Thursday 27 September 2012

FOER says "fa'getta bout it!"

My memory has always been erratic. All through school, I had easy recall of facts figures and concepts. I could recall numbers and important business details with little effort and astonishing accuracy, especially when the stakes were high.  But the details of my life are sketchy.  I don't remember much about the day I got married, or when my kids were born.  I can't recall much about high school or college. I can't remember the name of the movie I saw yesterday, or the book I read last week and I lose my glasses and car keys with annoying  regularity.

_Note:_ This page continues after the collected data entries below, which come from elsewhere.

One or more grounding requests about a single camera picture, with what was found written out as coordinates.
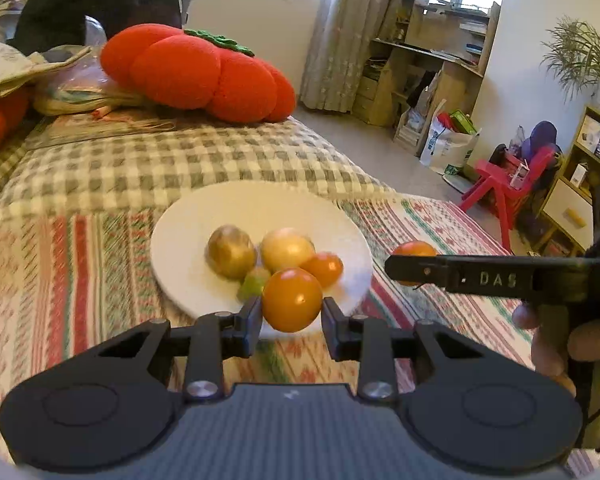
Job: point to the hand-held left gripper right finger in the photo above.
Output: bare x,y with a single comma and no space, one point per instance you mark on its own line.
332,330

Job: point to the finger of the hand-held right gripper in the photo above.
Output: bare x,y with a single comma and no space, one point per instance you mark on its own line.
415,269

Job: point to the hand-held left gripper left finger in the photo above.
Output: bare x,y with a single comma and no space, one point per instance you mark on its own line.
251,325

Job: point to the orange fruit with stem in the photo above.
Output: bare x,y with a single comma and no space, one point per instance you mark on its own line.
415,248

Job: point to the green grape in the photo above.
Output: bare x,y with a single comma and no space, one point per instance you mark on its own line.
252,285

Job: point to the orange tomato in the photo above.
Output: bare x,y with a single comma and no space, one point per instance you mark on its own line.
326,267
292,300

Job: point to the white plate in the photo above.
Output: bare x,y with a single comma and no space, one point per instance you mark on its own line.
190,270

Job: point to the person's right hand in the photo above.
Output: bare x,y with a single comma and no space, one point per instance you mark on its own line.
547,345

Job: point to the wooden shelf cabinet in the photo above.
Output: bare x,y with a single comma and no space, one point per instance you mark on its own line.
570,210

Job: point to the brown-green round fruit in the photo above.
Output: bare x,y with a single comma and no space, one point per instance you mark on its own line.
230,252

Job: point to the yellow round fruit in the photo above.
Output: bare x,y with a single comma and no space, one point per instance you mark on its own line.
286,250

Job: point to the red plastic chair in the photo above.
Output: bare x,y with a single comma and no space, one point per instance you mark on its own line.
490,172

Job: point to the white shopping bag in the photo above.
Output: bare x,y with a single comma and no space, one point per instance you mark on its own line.
445,147

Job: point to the purple bag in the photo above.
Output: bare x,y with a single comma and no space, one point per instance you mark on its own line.
542,137

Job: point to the grey checkered blanket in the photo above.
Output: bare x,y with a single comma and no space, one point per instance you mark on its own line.
180,160

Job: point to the embroidered patterned blanket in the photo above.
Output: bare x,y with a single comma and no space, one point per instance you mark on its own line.
55,285

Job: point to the wooden desk with shelves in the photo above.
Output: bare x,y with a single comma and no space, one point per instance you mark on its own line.
430,60

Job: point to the potted green plant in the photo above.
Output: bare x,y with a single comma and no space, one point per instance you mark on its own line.
575,55

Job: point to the grey patterned curtain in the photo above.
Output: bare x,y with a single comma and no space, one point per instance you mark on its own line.
350,35

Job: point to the red tomato plush cushion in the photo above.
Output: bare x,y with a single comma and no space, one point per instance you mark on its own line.
180,70

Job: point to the crinkled plastic bag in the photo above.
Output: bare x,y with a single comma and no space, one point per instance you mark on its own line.
80,85

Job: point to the orange plush cushion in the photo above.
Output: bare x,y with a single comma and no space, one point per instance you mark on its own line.
0,125

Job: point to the floral cloth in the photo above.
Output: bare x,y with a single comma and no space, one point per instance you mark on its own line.
5,62

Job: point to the black office chair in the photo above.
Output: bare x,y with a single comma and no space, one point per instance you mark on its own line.
80,0

So when I saw Josh Foer's book, MOONWALKING WITH EINSTEIN, I grabbed it, hoping to get some guidance on sharpening my memory.  What I got was a whole lot more!  The book is  clever and well written.  It is packed with a wealth of information, from the intricacies of neuroscience to the absurdities of esoteric competition, to the history of the transmission of knowledge. You'll learn about chicken sexing ( more than you'll want to know) and chess and why they are  similar.  You become intimate with amnesiacs and savants, and familiar with ancient scholars and politicians. And you will be challenged to examine where you have  drawn the line on your own performance capabilities.

Foer's own journey into the mastery of memory raises philosophical questions that he handles with honest self-reflection and sly humor.  He pokes fun at himself and our common human failings while raising serious issue regarding time, energy and values. He examines the past and looks out into the future. The book is loaded with facts and anecdotes, but reads like a novel.  He packs a whollop in just 270 pages.

I am not sure I will make the effort to improve my memory, but I certainly know more about how I could do that if I wanted to.  And more importantly, I now have more insight into why I will probably take the lazy way out.  But I do know if  I had been a journalist, I would have wanted to write a book like this one.